#### Task prompt:
Your job with the data below: print everything from the line that holds "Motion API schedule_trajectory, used" down to the line that holds "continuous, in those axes", ends included, exactly, and nothing else.

#### Listed entries:
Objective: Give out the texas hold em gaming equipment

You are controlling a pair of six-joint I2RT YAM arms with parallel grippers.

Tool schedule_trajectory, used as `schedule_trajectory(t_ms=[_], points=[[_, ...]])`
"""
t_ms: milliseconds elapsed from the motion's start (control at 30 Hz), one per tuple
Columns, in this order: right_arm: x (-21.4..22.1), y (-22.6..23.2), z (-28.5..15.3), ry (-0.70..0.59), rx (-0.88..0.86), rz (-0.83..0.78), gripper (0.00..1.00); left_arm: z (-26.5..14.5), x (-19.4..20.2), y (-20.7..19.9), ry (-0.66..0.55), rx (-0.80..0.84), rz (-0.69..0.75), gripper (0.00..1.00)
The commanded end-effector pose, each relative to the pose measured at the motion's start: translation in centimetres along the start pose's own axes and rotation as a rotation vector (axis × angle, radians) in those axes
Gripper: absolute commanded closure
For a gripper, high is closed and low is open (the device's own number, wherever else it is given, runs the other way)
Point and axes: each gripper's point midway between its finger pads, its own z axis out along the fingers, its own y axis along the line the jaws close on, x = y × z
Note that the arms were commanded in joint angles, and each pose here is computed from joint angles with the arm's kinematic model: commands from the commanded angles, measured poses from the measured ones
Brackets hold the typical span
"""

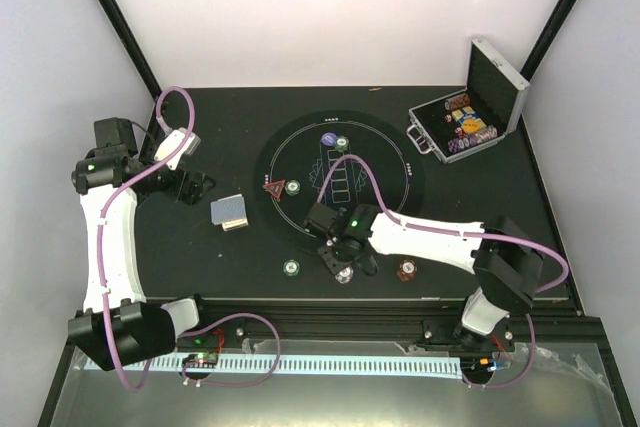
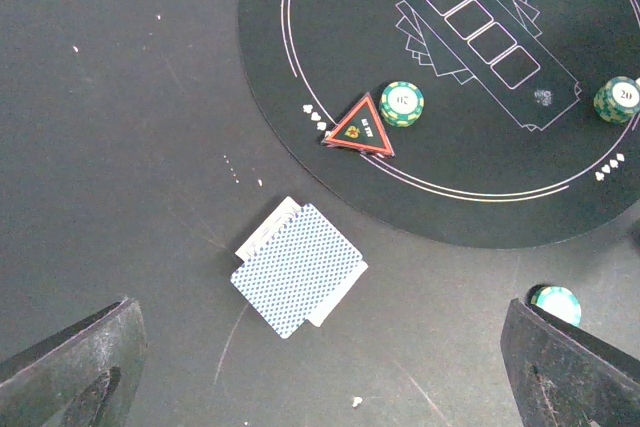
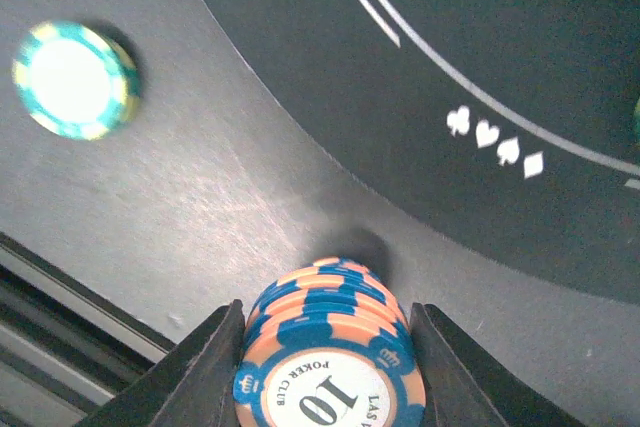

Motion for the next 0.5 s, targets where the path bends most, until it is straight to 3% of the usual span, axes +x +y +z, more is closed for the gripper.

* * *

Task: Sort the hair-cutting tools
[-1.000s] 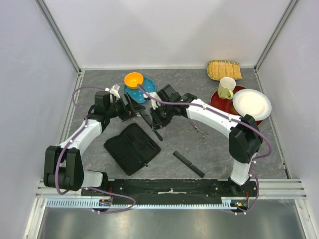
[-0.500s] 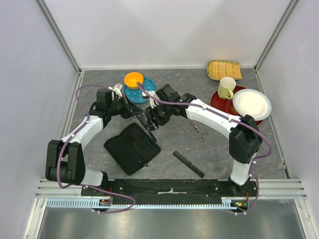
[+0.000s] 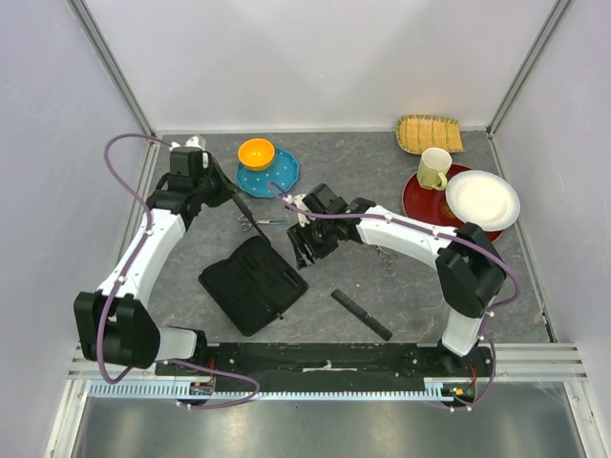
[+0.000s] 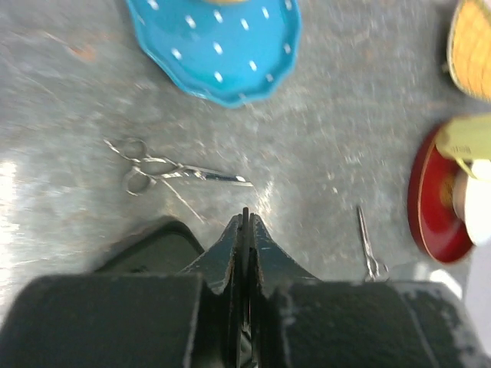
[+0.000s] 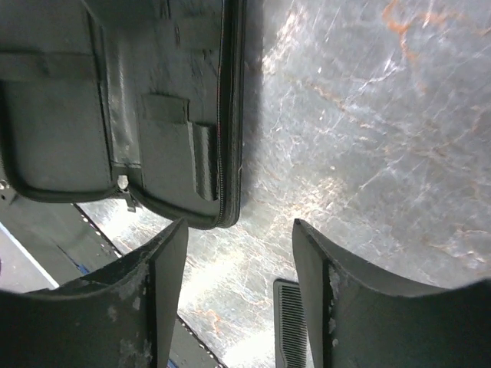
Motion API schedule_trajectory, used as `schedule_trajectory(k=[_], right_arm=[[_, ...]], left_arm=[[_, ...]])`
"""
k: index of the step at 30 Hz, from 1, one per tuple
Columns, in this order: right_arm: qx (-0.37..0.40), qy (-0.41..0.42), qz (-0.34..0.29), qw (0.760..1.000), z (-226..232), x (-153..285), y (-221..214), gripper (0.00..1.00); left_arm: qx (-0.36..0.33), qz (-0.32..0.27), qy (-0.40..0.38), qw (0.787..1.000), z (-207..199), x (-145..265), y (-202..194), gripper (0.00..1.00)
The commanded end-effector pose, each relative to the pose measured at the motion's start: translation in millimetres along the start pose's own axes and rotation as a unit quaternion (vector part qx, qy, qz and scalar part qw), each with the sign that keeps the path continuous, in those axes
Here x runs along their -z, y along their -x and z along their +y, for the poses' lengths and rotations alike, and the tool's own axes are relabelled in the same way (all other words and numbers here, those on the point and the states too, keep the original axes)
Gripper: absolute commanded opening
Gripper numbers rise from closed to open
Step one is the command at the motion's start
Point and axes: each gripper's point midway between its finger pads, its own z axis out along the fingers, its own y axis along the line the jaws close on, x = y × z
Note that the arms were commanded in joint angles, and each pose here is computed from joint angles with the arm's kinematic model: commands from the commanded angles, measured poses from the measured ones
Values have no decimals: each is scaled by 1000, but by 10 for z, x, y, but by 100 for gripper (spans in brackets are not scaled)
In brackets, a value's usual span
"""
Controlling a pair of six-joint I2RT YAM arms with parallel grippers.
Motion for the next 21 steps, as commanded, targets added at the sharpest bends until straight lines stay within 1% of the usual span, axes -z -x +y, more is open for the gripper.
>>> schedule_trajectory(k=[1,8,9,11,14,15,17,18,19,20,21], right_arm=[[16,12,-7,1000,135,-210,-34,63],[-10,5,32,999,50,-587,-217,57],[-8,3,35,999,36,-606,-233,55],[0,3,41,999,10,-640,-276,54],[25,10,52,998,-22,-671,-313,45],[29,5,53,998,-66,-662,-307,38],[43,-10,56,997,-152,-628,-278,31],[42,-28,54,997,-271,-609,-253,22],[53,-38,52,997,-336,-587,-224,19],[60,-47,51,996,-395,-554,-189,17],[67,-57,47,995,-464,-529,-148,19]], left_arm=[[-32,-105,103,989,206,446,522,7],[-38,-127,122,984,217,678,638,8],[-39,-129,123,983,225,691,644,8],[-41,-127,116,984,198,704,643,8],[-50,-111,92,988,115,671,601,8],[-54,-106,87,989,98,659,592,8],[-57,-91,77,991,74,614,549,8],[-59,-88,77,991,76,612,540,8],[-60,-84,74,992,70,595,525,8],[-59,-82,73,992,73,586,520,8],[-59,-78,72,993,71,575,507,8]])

#### Solution:
Motion API schedule_trajectory, used as `schedule_trajectory(k=[_], right_arm=[[_, ...]], left_arm=[[_, ...]])`
"""
k: index of the step at 30 Hz, from 1, one per tuple
Columns, in this order: right_arm: qx (-0.37..0.40), qy (-0.41..0.42), qz (-0.34..0.29), qw (0.760..1.000), z (-226..232), x (-153..285), y (-221..214), gripper (0.00..1.00); left_arm: qx (-0.36..0.33), qz (-0.32..0.27), qy (-0.40..0.38), qw (0.787..1.000), z (-207..199), x (-145..265), y (-202..194), gripper (0.00..1.00)
The commanded end-effector pose, each relative to the pose measured at the motion's start: translation in millimetres along the start pose's own axes and rotation as a unit quaternion (vector part qx, qy, qz and scalar part qw), each with the sign that keeps the path continuous, in those axes

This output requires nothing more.